"What surprised me the most [when I got to Cape Town for study abroad] was the uniformity of blackness. People who are living the black experience in all different places in the world pretty much go through the same thing, which is the first time I had imagined that. That was pretty huge for me. It started from doing a project in my intercultural communication and leadership course. We had to do a series of interviews with someone who was a South African. I chose someone I had met and seen around my dorm at my apartment building, a black South African student. We had met for coffee a couple times, had several conversations, and I asked several questions. We talked about both our backgrounds and our families, about our identities and our backgrounds and different cultural experiences.
I started to see a huge parallel even though we were from completely different parts of the world, and completely different families, and have completely different stories. There was some sort of uniformity in our experiences.
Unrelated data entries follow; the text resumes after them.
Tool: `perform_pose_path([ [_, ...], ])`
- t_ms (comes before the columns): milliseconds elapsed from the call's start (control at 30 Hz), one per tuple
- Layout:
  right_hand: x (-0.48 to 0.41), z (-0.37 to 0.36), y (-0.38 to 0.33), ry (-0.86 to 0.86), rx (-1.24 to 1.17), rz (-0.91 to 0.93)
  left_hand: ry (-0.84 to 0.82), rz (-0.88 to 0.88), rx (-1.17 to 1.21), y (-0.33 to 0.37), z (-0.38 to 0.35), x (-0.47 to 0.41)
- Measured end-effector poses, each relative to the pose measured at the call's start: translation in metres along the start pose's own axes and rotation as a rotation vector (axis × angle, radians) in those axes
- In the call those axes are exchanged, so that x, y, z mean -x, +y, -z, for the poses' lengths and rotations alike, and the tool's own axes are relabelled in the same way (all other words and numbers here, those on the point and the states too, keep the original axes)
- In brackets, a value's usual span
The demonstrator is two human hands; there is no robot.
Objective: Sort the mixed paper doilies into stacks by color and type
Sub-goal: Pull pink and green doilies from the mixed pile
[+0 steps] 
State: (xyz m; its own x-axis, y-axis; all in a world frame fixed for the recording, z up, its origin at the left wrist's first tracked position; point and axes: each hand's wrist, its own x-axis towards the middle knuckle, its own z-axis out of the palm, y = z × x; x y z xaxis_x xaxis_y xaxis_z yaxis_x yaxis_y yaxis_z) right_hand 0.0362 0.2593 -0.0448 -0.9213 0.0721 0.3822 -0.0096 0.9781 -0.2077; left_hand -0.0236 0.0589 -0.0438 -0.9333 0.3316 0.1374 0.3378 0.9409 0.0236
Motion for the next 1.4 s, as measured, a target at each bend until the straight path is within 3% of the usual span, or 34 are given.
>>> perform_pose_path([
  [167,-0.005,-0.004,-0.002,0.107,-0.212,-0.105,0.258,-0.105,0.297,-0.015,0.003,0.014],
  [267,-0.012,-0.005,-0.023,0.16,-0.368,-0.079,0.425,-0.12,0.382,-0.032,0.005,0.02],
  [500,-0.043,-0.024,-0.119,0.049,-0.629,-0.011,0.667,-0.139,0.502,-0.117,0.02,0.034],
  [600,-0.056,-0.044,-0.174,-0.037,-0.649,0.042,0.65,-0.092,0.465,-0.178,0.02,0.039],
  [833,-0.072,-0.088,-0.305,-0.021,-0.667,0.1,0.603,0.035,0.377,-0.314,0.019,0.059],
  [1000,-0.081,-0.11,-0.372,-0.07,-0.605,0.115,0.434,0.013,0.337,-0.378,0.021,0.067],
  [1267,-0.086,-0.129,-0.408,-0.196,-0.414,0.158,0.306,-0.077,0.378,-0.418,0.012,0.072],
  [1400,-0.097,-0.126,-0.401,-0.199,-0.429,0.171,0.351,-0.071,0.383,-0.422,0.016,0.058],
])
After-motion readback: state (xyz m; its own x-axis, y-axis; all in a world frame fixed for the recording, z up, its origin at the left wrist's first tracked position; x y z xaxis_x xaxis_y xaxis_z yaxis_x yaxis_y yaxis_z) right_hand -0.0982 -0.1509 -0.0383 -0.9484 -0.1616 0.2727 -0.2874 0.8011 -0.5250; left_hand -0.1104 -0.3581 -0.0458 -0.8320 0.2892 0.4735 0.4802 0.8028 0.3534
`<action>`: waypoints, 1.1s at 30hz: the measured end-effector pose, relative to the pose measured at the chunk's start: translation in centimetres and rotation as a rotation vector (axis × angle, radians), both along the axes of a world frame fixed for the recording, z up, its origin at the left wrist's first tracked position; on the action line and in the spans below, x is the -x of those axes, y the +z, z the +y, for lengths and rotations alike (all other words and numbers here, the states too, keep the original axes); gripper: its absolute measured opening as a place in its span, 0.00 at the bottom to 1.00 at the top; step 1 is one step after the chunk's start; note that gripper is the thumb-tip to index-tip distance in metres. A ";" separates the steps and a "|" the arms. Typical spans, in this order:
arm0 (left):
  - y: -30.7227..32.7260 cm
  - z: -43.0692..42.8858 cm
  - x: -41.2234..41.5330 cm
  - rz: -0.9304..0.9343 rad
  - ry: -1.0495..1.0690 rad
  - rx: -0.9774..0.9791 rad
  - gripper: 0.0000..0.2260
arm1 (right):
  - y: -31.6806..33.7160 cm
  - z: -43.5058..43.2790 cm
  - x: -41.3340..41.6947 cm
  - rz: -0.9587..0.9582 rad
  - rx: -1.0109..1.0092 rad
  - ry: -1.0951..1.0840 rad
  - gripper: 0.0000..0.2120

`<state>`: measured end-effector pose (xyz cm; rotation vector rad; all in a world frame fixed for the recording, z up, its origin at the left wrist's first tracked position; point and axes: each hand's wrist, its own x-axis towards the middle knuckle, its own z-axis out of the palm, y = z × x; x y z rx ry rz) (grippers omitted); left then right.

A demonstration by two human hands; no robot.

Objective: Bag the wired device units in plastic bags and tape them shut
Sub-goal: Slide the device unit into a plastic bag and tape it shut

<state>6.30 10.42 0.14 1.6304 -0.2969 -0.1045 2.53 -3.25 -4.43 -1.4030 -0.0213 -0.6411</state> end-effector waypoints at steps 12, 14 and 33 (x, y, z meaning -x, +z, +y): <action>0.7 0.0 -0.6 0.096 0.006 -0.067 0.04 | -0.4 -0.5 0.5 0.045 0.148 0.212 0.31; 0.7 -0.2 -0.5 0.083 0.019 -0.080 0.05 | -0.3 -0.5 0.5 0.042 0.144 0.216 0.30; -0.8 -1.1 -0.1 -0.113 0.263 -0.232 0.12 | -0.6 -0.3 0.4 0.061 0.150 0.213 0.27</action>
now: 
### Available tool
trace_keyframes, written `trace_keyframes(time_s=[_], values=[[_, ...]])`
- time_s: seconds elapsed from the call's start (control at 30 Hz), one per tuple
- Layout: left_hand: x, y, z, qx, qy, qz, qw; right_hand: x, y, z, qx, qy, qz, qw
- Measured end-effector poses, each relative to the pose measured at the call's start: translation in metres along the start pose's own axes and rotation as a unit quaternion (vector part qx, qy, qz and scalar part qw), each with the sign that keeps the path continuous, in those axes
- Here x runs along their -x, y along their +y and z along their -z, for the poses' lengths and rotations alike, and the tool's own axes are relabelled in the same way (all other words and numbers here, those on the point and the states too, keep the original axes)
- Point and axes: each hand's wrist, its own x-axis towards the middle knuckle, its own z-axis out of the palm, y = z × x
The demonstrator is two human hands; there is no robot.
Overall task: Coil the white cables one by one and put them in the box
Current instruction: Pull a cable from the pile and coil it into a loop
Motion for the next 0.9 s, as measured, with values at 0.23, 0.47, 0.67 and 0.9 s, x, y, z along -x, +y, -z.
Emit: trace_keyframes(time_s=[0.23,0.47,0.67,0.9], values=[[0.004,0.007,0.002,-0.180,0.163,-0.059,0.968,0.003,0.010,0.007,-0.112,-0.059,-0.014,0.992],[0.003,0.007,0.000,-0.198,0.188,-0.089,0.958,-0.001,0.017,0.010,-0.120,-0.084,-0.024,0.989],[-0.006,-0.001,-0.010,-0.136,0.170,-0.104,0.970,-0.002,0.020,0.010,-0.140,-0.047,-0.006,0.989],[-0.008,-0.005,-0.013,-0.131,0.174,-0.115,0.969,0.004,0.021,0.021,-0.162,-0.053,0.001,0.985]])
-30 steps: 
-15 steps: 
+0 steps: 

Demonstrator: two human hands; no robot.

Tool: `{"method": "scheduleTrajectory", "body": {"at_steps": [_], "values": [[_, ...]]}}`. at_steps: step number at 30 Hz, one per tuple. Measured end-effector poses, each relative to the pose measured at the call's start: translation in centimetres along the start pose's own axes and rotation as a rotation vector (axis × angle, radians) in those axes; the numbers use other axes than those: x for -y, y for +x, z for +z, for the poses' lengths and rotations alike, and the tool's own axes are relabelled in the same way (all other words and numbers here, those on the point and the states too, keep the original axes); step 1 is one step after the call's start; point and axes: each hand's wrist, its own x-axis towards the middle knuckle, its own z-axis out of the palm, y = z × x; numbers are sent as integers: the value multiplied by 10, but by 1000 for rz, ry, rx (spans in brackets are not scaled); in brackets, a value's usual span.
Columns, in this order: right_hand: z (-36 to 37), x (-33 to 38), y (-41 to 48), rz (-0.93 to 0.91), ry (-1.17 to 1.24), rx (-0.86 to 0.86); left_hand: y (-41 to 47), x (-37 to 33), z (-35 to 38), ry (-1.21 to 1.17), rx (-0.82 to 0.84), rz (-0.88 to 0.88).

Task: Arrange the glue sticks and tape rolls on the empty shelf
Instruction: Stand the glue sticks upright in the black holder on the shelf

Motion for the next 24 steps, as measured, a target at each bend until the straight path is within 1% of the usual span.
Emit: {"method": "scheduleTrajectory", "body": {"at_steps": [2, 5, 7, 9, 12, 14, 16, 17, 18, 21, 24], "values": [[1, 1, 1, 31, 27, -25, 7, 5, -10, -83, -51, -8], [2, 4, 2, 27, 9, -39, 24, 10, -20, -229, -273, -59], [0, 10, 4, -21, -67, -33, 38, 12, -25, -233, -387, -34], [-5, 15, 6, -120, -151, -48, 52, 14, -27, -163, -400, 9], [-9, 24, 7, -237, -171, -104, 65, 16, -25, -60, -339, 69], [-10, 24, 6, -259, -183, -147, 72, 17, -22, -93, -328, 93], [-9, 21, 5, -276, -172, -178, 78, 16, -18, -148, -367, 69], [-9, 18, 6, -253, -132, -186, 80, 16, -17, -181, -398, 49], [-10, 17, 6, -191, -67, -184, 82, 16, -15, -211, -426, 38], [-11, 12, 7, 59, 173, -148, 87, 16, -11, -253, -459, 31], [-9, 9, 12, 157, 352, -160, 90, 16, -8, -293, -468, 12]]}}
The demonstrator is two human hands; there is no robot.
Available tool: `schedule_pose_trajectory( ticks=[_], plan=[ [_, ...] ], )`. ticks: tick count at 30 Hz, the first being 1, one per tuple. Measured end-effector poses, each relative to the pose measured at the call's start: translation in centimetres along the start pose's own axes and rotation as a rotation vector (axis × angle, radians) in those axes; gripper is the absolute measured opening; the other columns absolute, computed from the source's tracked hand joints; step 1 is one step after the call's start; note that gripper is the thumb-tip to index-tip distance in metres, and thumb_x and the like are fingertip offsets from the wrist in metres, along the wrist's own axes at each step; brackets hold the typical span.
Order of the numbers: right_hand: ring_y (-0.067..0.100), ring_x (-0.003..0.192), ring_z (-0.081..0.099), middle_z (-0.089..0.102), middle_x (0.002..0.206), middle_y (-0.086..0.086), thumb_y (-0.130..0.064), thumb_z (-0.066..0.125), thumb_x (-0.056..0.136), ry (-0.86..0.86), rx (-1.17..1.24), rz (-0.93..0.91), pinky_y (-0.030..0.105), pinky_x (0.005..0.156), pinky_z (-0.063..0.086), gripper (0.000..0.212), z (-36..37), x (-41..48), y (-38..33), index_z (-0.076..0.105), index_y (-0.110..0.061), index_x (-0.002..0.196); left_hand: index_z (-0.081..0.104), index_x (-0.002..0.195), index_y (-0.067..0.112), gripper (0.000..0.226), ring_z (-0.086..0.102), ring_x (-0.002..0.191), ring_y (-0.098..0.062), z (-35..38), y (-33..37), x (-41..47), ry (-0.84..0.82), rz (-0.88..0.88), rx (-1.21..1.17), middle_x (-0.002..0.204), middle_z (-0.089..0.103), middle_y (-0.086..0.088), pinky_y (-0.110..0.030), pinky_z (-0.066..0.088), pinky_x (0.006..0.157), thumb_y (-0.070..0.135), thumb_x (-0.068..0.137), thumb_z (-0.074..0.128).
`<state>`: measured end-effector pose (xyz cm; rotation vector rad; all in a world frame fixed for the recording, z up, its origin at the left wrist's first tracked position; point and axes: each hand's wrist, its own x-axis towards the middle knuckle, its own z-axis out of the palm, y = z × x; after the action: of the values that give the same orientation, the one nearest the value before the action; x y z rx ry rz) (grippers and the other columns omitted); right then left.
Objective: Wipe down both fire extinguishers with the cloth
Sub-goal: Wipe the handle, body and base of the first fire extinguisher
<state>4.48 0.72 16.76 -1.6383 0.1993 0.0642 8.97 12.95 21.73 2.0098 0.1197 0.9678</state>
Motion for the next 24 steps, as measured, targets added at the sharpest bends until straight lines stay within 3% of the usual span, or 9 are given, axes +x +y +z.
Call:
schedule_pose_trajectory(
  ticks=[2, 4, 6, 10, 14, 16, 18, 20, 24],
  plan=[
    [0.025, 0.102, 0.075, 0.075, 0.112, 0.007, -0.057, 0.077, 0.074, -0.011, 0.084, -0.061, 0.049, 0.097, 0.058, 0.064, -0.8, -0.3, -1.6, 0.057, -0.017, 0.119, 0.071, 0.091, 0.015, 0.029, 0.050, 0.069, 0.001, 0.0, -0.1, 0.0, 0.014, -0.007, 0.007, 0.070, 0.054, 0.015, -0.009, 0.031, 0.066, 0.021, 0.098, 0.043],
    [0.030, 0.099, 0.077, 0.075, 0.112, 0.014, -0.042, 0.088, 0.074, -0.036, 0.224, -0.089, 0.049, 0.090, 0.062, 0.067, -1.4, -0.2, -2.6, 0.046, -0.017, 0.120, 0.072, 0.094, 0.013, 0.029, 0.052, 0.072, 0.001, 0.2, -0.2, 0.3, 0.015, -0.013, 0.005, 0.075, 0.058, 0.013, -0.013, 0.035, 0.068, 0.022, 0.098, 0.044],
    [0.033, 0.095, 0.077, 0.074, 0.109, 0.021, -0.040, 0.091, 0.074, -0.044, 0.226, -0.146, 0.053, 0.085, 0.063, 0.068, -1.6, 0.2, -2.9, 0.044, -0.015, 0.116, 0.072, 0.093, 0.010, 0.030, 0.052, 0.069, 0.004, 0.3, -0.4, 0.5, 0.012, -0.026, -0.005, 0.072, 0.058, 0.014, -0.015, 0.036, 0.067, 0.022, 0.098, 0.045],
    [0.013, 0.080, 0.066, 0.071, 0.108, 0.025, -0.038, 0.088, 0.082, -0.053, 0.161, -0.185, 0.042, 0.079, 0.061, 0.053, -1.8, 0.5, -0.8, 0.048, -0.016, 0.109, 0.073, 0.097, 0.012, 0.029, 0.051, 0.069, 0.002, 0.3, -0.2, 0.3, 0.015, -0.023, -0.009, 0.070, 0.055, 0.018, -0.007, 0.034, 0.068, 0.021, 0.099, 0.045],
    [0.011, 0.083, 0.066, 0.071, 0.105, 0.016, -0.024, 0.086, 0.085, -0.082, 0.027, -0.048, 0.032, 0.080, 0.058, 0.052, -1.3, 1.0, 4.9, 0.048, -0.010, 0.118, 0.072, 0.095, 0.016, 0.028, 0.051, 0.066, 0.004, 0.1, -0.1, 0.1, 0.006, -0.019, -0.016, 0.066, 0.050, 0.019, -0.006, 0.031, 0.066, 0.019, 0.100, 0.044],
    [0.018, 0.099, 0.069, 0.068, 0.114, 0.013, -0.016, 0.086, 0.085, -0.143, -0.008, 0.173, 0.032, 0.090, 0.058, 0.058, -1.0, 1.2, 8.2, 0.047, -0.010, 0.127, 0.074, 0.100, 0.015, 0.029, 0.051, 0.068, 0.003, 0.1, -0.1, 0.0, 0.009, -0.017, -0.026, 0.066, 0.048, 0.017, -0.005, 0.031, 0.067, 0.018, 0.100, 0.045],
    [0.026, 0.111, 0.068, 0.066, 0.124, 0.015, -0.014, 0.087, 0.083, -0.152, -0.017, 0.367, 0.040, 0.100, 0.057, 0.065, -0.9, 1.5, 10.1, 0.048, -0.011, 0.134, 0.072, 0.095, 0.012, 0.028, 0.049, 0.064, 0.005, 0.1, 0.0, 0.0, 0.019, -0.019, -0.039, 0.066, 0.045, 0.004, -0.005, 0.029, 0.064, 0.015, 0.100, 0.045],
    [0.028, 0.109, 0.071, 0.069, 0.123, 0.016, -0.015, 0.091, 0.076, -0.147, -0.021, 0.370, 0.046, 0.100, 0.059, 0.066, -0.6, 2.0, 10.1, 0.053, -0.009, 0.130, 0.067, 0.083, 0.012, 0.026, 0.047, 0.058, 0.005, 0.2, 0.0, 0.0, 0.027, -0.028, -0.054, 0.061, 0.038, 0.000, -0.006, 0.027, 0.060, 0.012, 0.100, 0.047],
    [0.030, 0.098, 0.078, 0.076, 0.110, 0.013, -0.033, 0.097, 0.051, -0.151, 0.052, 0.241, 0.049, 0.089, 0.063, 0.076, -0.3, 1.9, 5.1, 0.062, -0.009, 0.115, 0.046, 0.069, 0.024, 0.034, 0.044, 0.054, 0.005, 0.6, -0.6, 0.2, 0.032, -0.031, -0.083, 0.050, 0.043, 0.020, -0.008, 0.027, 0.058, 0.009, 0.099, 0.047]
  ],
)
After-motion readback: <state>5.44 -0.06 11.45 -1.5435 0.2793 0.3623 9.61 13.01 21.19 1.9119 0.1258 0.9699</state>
In Cape Town and South Africa, activism just runs through their blood. It's a no brainer. If you don't believe something you see, you stand up and you say something. Here it's very much a 'talk' culture – everyone talks about inequalities and social problems but no one actually does anything. There, it was just so cool to see marginalized, oppressed people or people who usually are not thought of or factored into certain political systems and economic systems be like 'This is not okay... this is why and this is what we want you to do to fix it.' And putting the burden of fixing different inequalities on the oppressors and not the oppressed, that was the first time I saw that in play. It was inspiring, too, because I came back and had a fresh new look on what it meant to be an activist and what it meant to be a humanitarian."